Telecoms, power, logistics sectors get $4b AFC investment


Nigeria and 27 other African countries got an investment of $4 billion last year from the African Finance Corporation (AFC) in its core sectors including power, telecommunications, transport and logistics, natural resources and heavy industries.

AFC announced this yesterday, while unveiling the corporation’s financial performance for 2016. The corporation, which claimed to have grown its income by 64 per cent to $115.3 million in year-on-year (YoY), said it recorded $109.4 million in net profit, up by 51 per cent YoY basis.

AFC also grew its total asset by 13 per cent to $3.4 billion in the fiscal year. It had $1.4 billion in Total Equity, up six per cent YoY basis. The corporation said it expanded its operational footprint to 28 countries and 14 country members with expansion to the Horn of Africa (Djibouti).

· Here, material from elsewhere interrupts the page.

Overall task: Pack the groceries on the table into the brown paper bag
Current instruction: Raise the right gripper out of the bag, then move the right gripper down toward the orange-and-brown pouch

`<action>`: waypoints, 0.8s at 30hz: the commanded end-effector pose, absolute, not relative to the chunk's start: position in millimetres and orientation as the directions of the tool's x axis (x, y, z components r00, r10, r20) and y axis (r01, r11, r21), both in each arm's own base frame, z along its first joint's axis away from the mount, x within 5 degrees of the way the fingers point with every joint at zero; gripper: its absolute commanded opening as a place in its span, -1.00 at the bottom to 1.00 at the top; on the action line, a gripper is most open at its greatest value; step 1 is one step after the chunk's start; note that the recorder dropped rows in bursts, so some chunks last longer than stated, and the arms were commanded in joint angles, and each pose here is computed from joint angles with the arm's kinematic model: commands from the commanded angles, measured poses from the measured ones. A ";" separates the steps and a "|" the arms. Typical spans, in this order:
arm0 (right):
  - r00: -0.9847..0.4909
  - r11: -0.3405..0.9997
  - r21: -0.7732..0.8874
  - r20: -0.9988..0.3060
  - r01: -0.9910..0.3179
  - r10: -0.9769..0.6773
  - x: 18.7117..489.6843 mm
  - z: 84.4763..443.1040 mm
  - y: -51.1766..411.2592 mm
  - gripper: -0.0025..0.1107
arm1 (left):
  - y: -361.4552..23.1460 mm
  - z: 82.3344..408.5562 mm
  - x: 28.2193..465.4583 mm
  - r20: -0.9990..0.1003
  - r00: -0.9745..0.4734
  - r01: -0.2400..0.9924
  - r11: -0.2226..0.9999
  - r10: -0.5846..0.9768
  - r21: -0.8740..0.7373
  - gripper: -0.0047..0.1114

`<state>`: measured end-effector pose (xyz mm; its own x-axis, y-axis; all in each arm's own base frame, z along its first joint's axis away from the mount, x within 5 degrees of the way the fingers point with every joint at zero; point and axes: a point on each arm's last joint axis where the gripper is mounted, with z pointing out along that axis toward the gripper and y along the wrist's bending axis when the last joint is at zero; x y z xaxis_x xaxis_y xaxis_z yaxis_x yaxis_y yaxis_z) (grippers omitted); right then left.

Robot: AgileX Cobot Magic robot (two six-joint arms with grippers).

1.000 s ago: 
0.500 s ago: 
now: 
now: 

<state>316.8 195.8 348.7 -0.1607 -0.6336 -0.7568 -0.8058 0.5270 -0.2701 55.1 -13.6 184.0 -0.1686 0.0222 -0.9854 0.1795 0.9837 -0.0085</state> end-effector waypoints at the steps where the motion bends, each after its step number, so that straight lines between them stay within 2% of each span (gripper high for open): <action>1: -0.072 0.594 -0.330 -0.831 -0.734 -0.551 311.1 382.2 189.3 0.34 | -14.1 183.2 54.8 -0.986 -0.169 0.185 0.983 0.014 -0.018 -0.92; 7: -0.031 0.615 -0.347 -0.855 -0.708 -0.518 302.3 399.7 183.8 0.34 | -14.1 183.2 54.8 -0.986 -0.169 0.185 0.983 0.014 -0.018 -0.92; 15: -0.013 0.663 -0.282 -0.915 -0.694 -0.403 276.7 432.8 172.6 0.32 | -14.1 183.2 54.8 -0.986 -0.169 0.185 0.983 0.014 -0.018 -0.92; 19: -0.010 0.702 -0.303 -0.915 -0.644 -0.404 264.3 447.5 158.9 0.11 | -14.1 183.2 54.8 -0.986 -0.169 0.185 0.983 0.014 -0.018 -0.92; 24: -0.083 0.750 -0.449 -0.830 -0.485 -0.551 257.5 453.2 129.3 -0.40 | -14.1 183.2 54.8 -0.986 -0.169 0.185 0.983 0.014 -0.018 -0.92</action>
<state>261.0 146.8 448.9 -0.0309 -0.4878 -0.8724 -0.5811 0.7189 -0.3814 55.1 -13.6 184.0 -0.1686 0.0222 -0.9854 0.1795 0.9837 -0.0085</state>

The President and Chief Executive Officer of AFC, Andrew Alli, said 2016 has been a successful year for AFC, reflected by “our income and profit growth and our balance sheet strength. Operationally, we’ve had a great year too, with investments including Gabon’s Special Economic Zone, paving the way for greater economic diversification in the country. We’ve also strengthened our relationships with development finance institutions and the private sector – for example by launching a Joint Venture with Harith – merging power assets to create a pioneering African Power Platform Vehicle.”

According to him, AFC, established in 2007 to be the catalyst for private sector infrastructure investment across Africa, aimed to be a $5 billion corporation by 2019 and despite a challenging economic environment. “We are confident that we have built the firm foundations necessary to continue delivering positive socio-economic change across Africa. Ahead of our 10 year anniversary in May, we look forward to the next chapter in AFC’s growth story.”

He said AFC’s mission is to address Africa’s pressing infrastructure needs and build the foundations for robust economic development across the continent, while seeking a competitive return on investment for its shareholders.

Parts of the growth, according to a statement by the Corporation, include that it achieved a $688 million of new investments: grew its balance sheet to $3.4 billion and the prioritisation of investing in projects in sectors crucial for stimulating strong economic growth.